|Killinger-Mann, K - WASHINGTON STATE UNIV|
|Fralick, J - TEXAS TECH UNIV HSC|
|Brashears, M - TEXAS TECH UNIVERSITY|
Submitted to: American Society for Microbiology Annual Meeting
Publication Type: Abstract Only
Publication Acceptance Date: February 16, 2007
Publication Date: May 21, 2007
Citation: Killinger-Mann, K.M., Dowd, S.E., Fralick, J.A., Brashears, M.M. 2007. Changes in expression of virulence mechanisms in three related Salmonella Typhimurium mutants with increasing multi-drug resistance properties, as determined by microarray analysis [abstract]. American Society for Microbiology 107th General Meeting, May 21-25, 2007, Toronto, Canada. Abstract No. K-101. Technical Abstract: Salmonella Typhimurium is a common cause of Salmonellosis and has been associated with multi-drug resistance. Previously, the wild-type strain (Salmonella Typhimurium ATCC 14028) was exposed to increasing concentrations of nalidixic acid to derive naturally occurring drug resistant isolates. Three derivatives were chosen to determine how changes in drug resistance profiles affect virulence gene expression. When tested for multi-drug resistance, 26A was sensitive to all drugs examined as was the wild-type. 1A was resistant to nalidixic acid and chloramphenicol, and 2A was resistant to 5 drugs: nalidixic acid, chloramphenicol, cefoxitin, sulfisoxazole and tetracycline. RNA was isolated, converted to labeled cDNA, and subjected to microarray analyses. Three biological replications were used to identify significantly (FDR<0.05) upregulated or downregulated genes validated with quantitative RT-PCR. Among the mutants, 46 genes were had the lowest level of expression in 26A, intermediate expression in 1A and the highest expression in the multidrug resistant 2A. For 27 genes, the highest expression was exhibited in 26A, with slightly lower expression in 1A and a dramatic decrease in expression for 2A. Finally, 121 genes had the highest expression in 26A, a significant decrease in 1A and a slightly lower level of expression in 2A. When comparing all 3 mutants to the wild-type strain, the following were upregulated in each of the mutants: acrA, acrB, and tolC, suggesting a mechanism for antibiotic resistance.

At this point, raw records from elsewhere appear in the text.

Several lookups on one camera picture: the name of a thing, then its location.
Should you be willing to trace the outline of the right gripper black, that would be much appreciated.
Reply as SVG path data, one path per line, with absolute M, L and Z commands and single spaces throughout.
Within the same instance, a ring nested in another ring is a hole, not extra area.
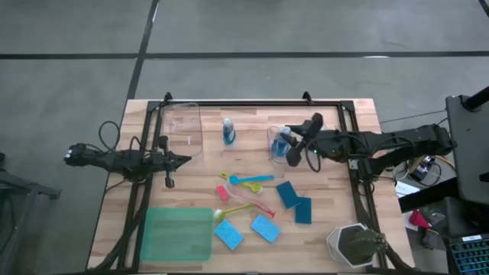
M 305 120 L 301 125 L 288 125 L 288 128 L 301 137 L 298 141 L 294 136 L 280 133 L 289 145 L 286 153 L 287 164 L 296 167 L 302 160 L 302 154 L 312 167 L 309 152 L 314 153 L 319 159 L 330 159 L 338 162 L 338 130 L 323 130 L 323 116 L 314 113 L 311 119 Z

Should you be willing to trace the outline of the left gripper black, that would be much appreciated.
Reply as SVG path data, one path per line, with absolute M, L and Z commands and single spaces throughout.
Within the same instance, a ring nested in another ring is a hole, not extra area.
M 170 159 L 167 143 L 168 143 L 168 136 L 160 136 L 157 139 L 157 146 L 163 151 L 159 152 L 156 150 L 155 152 L 151 153 L 149 171 L 152 173 L 164 171 L 166 174 L 165 186 L 167 188 L 173 188 L 174 180 L 172 178 L 172 172 L 170 168 L 178 169 L 185 163 L 191 161 L 192 157 L 171 153 L 173 159 Z

As resistance increases, however, there are changes in expression of key virulence mechanisms including a repression of flagellar expression and changes in LPS and key pathogenicity islands including SPI1, SPI2, and SPI5. Motility, serotyping, and additional antibiotic resistance studies further confirm the results of the microarrays. Results suggest that these mutants may not be as pathogenic as the parent strain.